We took two days to explore Cadaques as I had heard so many wonderful things about it and didn’t want to be rushed, though it is small enough to cover in one day. We planned to spend only the morning touring Dali’s house in a nearby cove called Portlligat, but wound up spending the entire day there. Cadaques is on a rocky, hilly, peninsula that juts out into the Mediterranean. Getting there by bus is easy and preferable, as most of the streets in Cadaques are undrivable and everyone has to park outside the center, like in Venice. We took the bus from Figueres, it cost 5€ each one way and took 45 minutes. The bus traverses the mountains on roads that drop away sheer to the valleys below, which are dotted or lined with olive trees.
You can walk to Portlligat, on a clearly marked trail, it takes about 20 minutes and goes up one very steep hill. Portlligat must have been a micro fishing village, with about 10 houses, a harbour full of dingheys and sailboats and thousands of olive trees.

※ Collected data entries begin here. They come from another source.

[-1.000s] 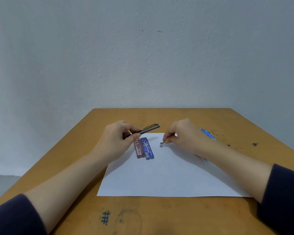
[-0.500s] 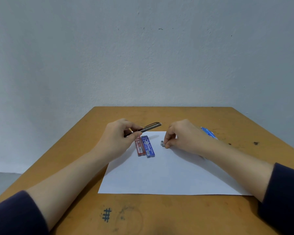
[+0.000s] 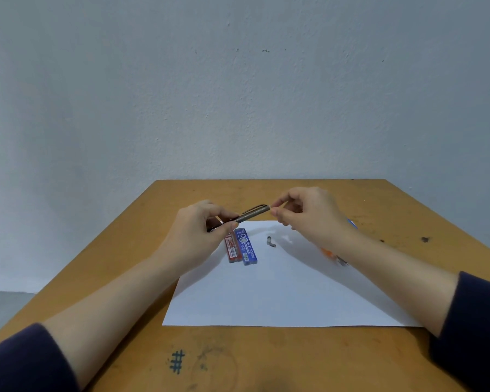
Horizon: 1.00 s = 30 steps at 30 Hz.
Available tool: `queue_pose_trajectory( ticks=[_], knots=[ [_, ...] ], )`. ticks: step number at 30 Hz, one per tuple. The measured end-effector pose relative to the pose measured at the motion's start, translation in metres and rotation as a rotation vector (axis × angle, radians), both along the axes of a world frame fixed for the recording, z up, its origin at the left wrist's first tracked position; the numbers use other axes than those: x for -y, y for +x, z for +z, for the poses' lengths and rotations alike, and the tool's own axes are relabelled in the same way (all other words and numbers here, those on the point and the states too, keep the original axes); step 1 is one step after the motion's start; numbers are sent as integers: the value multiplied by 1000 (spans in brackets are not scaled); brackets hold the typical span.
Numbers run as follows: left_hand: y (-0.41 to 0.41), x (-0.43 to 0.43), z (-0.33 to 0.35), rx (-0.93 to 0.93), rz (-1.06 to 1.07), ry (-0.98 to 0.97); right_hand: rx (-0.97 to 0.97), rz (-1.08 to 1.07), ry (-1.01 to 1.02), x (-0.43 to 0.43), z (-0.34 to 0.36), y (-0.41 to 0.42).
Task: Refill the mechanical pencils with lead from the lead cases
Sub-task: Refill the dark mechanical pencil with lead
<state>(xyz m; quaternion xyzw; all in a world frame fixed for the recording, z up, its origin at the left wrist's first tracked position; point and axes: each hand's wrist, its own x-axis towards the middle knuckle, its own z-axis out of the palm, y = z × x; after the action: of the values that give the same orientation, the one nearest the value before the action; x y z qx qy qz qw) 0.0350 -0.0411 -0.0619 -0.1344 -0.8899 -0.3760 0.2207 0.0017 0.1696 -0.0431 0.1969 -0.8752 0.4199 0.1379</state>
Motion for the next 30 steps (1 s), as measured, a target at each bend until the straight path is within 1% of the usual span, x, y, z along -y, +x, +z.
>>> queue_pose_trajectory(
  ticks=[3,7,9,12,15,17,22,24,26,30],
  knots=[
    [2,-2,-1,7,-19,56,43,4,-98,0,1,1],
    [6,-8,-1,31,-39,103,144,21,-290,4,2,6],
    [10,-13,-2,41,-57,170,240,31,-466,6,3,10],
    [16,-19,-2,44,-77,247,461,79,-803,11,5,16],
    [22,-25,-1,81,-121,353,539,124,-954,16,4,19],
    [24,-27,0,111,-137,382,549,140,-984,20,3,22],
    [25,-27,2,109,-176,335,542,111,-961,19,2,19],
    [24,-27,1,101,-190,263,537,86,-946,17,2,16],
    [21,-25,1,116,-183,151,530,59,-915,14,2,11],
    [15,-19,-3,191,-146,-77,524,-6,-755,6,-2,2]
  ],
)
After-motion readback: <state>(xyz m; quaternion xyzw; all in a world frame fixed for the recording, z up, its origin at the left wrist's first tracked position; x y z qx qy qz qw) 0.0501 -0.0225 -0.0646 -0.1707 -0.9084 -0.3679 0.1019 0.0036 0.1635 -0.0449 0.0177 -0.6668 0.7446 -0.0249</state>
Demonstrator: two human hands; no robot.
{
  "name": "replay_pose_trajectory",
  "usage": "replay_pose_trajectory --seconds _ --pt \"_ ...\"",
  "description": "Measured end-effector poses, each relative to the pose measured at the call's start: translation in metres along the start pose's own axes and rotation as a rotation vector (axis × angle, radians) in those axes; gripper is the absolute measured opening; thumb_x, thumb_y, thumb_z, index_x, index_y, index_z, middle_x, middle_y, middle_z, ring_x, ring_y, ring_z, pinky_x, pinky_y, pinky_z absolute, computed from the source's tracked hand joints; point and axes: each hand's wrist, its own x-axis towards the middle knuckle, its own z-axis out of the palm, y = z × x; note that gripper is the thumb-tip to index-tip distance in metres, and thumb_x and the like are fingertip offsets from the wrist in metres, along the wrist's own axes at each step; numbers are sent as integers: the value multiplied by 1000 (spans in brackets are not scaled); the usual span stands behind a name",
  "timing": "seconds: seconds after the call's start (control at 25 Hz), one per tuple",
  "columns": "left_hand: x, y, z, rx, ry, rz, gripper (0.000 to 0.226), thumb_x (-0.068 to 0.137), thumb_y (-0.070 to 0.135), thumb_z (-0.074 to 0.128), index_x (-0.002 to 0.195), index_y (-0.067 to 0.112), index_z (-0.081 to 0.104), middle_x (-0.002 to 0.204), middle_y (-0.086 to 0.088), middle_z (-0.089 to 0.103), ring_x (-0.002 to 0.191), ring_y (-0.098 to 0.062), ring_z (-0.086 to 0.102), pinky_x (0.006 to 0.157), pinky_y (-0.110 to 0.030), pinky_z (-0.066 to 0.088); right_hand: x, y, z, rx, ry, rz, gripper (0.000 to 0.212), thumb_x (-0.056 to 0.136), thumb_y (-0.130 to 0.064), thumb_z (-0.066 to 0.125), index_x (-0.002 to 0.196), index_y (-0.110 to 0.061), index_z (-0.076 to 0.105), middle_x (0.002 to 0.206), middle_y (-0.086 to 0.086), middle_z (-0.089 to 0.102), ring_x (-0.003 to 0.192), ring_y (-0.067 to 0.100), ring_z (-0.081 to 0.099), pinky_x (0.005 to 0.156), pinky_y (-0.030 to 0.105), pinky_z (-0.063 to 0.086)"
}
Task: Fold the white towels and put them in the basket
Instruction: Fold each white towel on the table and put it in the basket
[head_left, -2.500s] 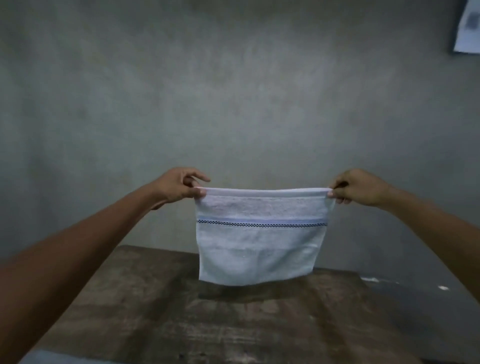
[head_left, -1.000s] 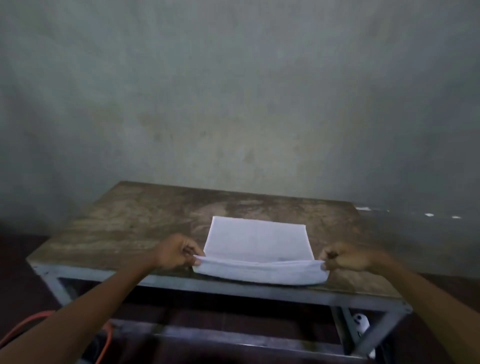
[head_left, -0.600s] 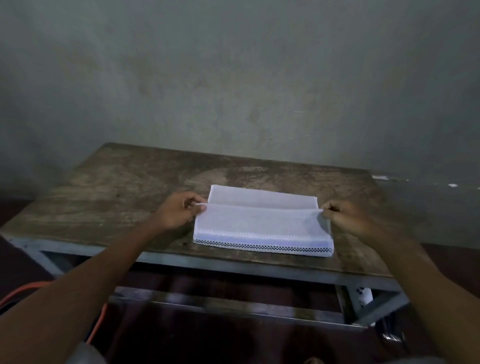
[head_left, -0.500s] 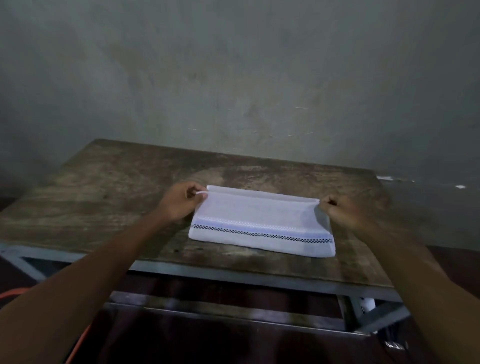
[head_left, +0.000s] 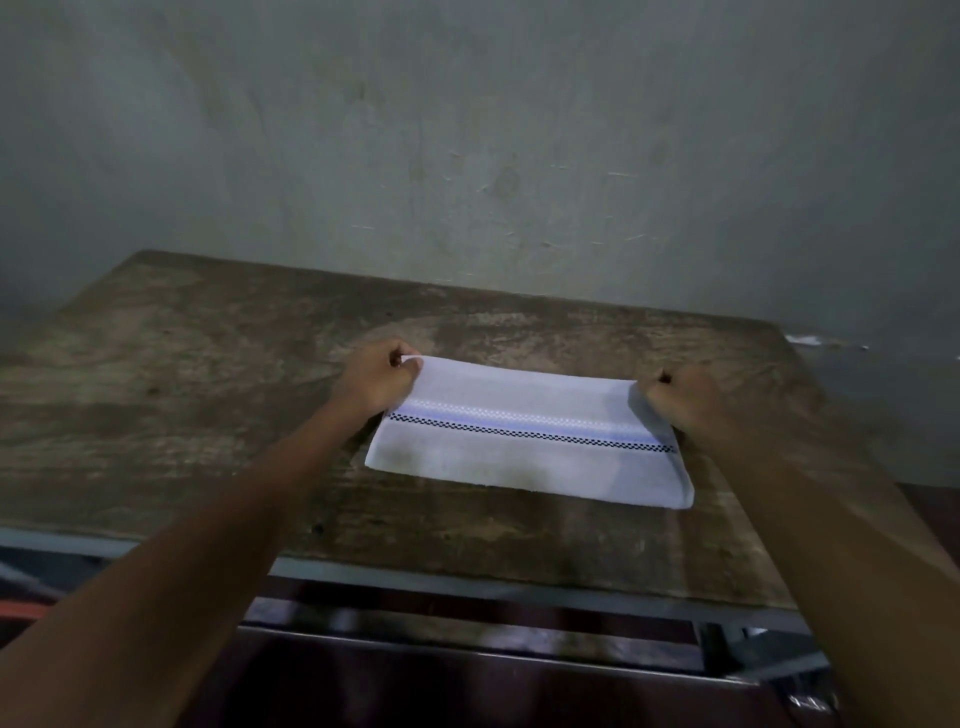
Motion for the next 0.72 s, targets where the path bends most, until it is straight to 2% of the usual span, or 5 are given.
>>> replay_pose_trajectory --seconds 0.12,0.24,0.48,0.56,0.72 --pt "2 -2 1 87 6 39 13 92 19 52 88 13 63 96 -5 65 85 -22 59 73 -27 44 -5 -1 -4 -19 -87 -127 16 88 -8 49 82 -10 64 81 10 63 76 27 54 68 26 35" --pt "5 -1 -6 132 -44 87 13 92 15 55 98 9 64 104 -8 64 93 -26 59 77 -29 43 -9 3 -9 -110 -252 -271 37 93 -9 44 128 -11 57 109 20 65 75 19 54 64 24 35" --pt "14 14 -25 483 -258 156 22 90 18 59 101 -1 63 101 -16 62 96 -31 57 76 -29 39 -4 3 -26 -257 -300 -350 16 91 -10 53 96 -5 67 93 14 65 75 20 55 61 28 41" --pt "15 23 -37 438 -195 226 18 87 15 62 98 1 65 101 -15 66 94 -29 60 75 -28 40 -6 -5 -40 -209 -292 -359 10 90 -10 55 90 -8 65 86 10 62 73 18 53 55 24 37" --pt "8 63 -80 111 134 346 11 80 8 68 91 7 71 87 -6 70 78 -14 59 63 -12 41 -7 -22 -81 82 -28 -419 11 85 -3 59 85 -14 61 77 4 59 76 19 54 62 25 36"
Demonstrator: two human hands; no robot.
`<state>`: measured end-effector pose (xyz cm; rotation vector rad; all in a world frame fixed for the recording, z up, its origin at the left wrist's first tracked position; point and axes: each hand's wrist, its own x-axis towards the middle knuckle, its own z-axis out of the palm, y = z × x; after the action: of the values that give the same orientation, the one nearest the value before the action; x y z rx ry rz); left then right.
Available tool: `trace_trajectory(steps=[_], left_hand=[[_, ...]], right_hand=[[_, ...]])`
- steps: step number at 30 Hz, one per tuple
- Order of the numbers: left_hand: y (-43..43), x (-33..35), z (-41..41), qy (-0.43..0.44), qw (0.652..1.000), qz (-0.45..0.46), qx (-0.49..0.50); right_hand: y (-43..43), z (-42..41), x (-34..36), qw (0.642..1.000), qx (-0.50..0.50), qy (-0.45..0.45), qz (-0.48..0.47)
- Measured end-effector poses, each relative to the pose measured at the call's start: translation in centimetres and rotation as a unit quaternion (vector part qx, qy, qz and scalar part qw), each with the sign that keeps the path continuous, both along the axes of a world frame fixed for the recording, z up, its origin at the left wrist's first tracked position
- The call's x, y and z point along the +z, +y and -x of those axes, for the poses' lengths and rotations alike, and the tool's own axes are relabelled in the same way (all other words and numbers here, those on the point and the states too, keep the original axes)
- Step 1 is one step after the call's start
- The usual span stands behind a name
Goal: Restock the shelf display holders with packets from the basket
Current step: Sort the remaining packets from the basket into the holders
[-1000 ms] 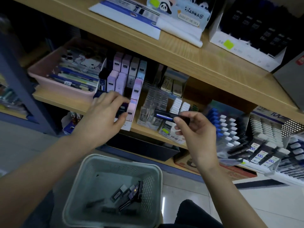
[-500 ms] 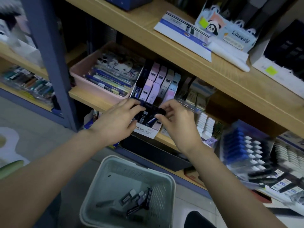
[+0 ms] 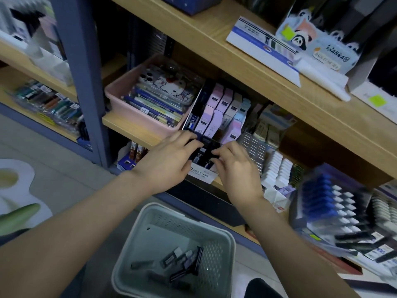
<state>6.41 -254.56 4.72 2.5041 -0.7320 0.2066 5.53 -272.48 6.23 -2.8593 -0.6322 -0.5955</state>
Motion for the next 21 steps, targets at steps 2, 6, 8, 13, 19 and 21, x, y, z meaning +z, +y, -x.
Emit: trace_trajectory(steps=[2,6,8,13,19,21], left_hand=[[0.0,0.0,0.1,0.000,1.000,-0.003,0.001],[0.1,-0.3,1.0,-0.047,0.999,-0.016,0.016],[0.2,-0.6,2.0,-0.083,0.996,0.005,0.029],[0.2,-4.4,5.7,-0.041,0.998,-0.020,0.032],[2.2,-12.6,10.3,0.116,0.985,-0.030,0.127],[2.6,-15.3,11.8,0.181,0.969,-0.004,0.169]], right_hand=[[-0.2,0.2,-0.2,0.999,0.005,-0.028,0.018],[-0.6,1.5,-0.5,0.998,-0.021,-0.042,0.043],[-0.9,2.8,-1.2,0.999,-0.007,-0.041,0.006],[-1.9,6.8,-6.4,0.997,0.065,0.043,-0.006],[-3.1,9.9,-15.2,0.901,0.050,0.429,0.050],[-3.3,10.4,-18.8,0.871,0.015,0.489,0.046]])
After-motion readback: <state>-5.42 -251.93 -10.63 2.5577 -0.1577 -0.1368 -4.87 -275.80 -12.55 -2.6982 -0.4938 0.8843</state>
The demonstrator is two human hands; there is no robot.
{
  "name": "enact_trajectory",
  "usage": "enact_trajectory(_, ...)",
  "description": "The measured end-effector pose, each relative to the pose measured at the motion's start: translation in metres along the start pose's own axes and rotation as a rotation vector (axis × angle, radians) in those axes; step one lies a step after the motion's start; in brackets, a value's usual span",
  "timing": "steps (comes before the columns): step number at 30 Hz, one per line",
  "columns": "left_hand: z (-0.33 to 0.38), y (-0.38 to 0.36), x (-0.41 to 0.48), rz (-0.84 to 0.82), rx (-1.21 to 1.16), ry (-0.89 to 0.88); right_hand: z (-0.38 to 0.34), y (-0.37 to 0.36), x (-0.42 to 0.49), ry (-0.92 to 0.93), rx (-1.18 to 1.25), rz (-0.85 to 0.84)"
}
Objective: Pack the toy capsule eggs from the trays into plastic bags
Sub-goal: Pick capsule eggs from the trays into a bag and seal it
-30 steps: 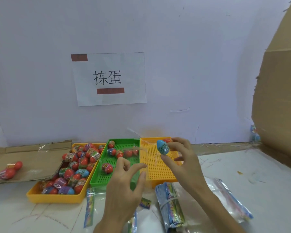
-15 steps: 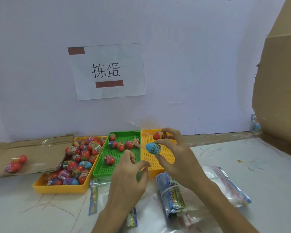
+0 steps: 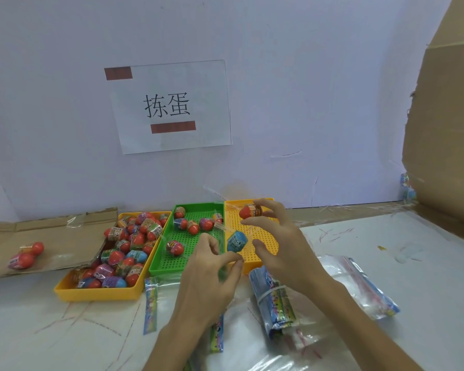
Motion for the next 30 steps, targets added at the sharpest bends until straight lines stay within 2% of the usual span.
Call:
enact_trajectory(4, 0.001, 0.000, 0.000, -0.004, -0.049, 0.057, 0.001, 0.002, 0.004, -0.053, 0.089, 0.168)
enact_trajectory(7, -0.001, 0.000, 0.001, -0.009, -0.069, 0.074, 0.007, 0.004, 0.006, -0.161, 0.127, 0.280)
enact_trajectory(10, -0.002, -0.001, 0.001, -0.002, -0.049, 0.079, 0.019, 0.004, 0.004, -0.305, -0.045, 0.161)
enact_trajectory(13, -0.002, -0.002, 0.000, -0.003, -0.025, 0.071, 0.027, 0.001, -0.001, -0.366, -0.309, -0.044)
enact_trajectory(16, -0.002, -0.001, -0.001, 0.001, -0.005, 0.036, 0.029, 0.000, -0.005, -0.417, -0.431, -0.148)
enact_trajectory(18, -0.001, 0.000, -0.001, -0.001, -0.008, 0.011, 0.023, 0.002, -0.003, -0.357, -0.342, -0.109)
enact_trajectory(20, -0.001, 0.000, -0.001, -0.007, -0.012, -0.001, 0.014, 0.004, 0.002, -0.301, -0.051, -0.045)
enact_trajectory(22, 0.000, 0.000, -0.001, -0.020, -0.026, -0.002, 0.003, 0.002, 0.004, -0.265, 0.184, -0.121)
enact_trajectory(24, 0.001, 0.000, -0.001, -0.040, -0.039, -0.015, -0.002, -0.005, 0.000, -0.220, 0.188, -0.259)
enact_trajectory(26, 0.000, -0.001, -0.002, -0.059, -0.024, -0.047, 0.000, -0.011, -0.004, -0.184, 0.103, -0.298)
enact_trajectory(30, -0.004, -0.001, -0.001, -0.129, -0.024, -0.044, 0.010, -0.003, 0.003, -0.285, 0.102, -0.034)
Point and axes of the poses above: each hand's wrist, its own x-axis towards the middle knuckle, its own y-axis out of the back of the hand, z = x × y, the point moved 1 cm from there along x, towards the middle knuckle, and after that the axes turned 11 degrees about z, right-handed, at the moved point
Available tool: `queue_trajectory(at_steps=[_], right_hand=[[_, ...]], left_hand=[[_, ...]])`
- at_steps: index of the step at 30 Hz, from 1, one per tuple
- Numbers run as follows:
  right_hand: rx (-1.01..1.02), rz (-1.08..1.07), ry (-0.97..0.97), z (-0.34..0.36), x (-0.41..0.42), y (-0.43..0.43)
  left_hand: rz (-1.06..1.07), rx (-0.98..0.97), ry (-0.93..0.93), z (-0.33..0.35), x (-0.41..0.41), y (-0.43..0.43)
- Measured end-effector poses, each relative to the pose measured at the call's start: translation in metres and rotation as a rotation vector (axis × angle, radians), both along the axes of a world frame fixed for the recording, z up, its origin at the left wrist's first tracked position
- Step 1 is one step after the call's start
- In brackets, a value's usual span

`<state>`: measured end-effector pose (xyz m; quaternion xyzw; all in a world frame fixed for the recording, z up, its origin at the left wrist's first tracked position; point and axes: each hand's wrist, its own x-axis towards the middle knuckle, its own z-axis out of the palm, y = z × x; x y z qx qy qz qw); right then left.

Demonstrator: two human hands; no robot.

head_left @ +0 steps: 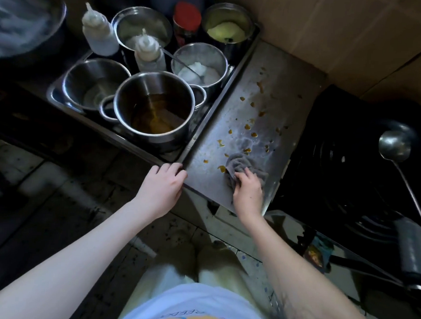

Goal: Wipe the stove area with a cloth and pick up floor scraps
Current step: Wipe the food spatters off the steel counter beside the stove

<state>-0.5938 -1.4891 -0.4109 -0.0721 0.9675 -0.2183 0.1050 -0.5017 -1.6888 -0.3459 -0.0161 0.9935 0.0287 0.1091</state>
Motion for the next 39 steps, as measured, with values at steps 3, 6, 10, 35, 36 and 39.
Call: queue_trajectory(at_steps=[3,6,10,35,36,39], right_hand=[[0.024,0.064,-0.008,-0.003,0.001,-0.021],[0.038,0.150,-0.032,-0.003,0.003,-0.046],[0.070,0.296,-0.091,0.000,0.012,-0.079],[0.122,0.142,-0.070,0.001,0.012,-0.042],[0.121,0.204,-0.081,0.001,0.012,-0.053],[0.145,0.406,-0.064,0.002,0.005,-0.073]], left_hand=[[0.036,-0.041,-0.001,0.000,0.010,-0.013],[0.070,-0.045,0.000,-0.002,0.019,-0.021],[0.105,-0.053,0.000,-0.003,0.026,-0.026],[0.133,-0.019,0.026,-0.005,0.005,-0.024],[0.135,-0.022,0.029,-0.004,0.005,-0.026],[0.147,-0.030,0.039,-0.002,0.005,-0.034]])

As history has it, Dali’s father exiled him from Cadaques after his antics started getting really polemic. So Dali just bought a little fisherman’s cabin in a cove around the bend. Over the years, he built up the house into the spacious villa you see today. If you are into interior design or architecture, I recommend planning to spend several hours there. The tour guides tend to rush the groups along, prodding you through the rooms with just enough time to snap a pic. But if you drop back from the group a bit they’ll leave you alone in the rooms for a short while.
Portlligat doesn’t have any life of its own now, aside from being the place where Dali’s house is. All the ancient little fishermans’ huts have been turned into canteens to service the daily influx of tourists. But there’s only a couple and the only food is uninspired bocadillos, so I suggest having lunch in Cadaques before you go.
I fell completely head over heels in love with Dali and Gala’s sense of space and decoration. And though the house is practically an ode to occultish whimsy, I was surprised that the house wasn’t tackier, more bizarre, more “surreal.” There are a couple of atrocious Daliesque relics, the stuffed bear in the foyer, the michelin man plastica around the pool, the gigantic Jesus sculpture made out of rubbish in the olive grove, but overall it’s floorplan, furniture, art-work, and textiles made me burn with a desire to move in. I thought nothing would ever top Luis Barragan’s house in Mexico City (here and here) but this might. The setting must have a lot to do with that, nestled on the rocky cove, with a practically private beach, the colors and stripes of the boats, the long bright sky, the endless tide of olive trees with their silver leaves. It’s so simple, and so Mediterranean. I just didn’t want to go, I didn’t want to be anywhere else in the world.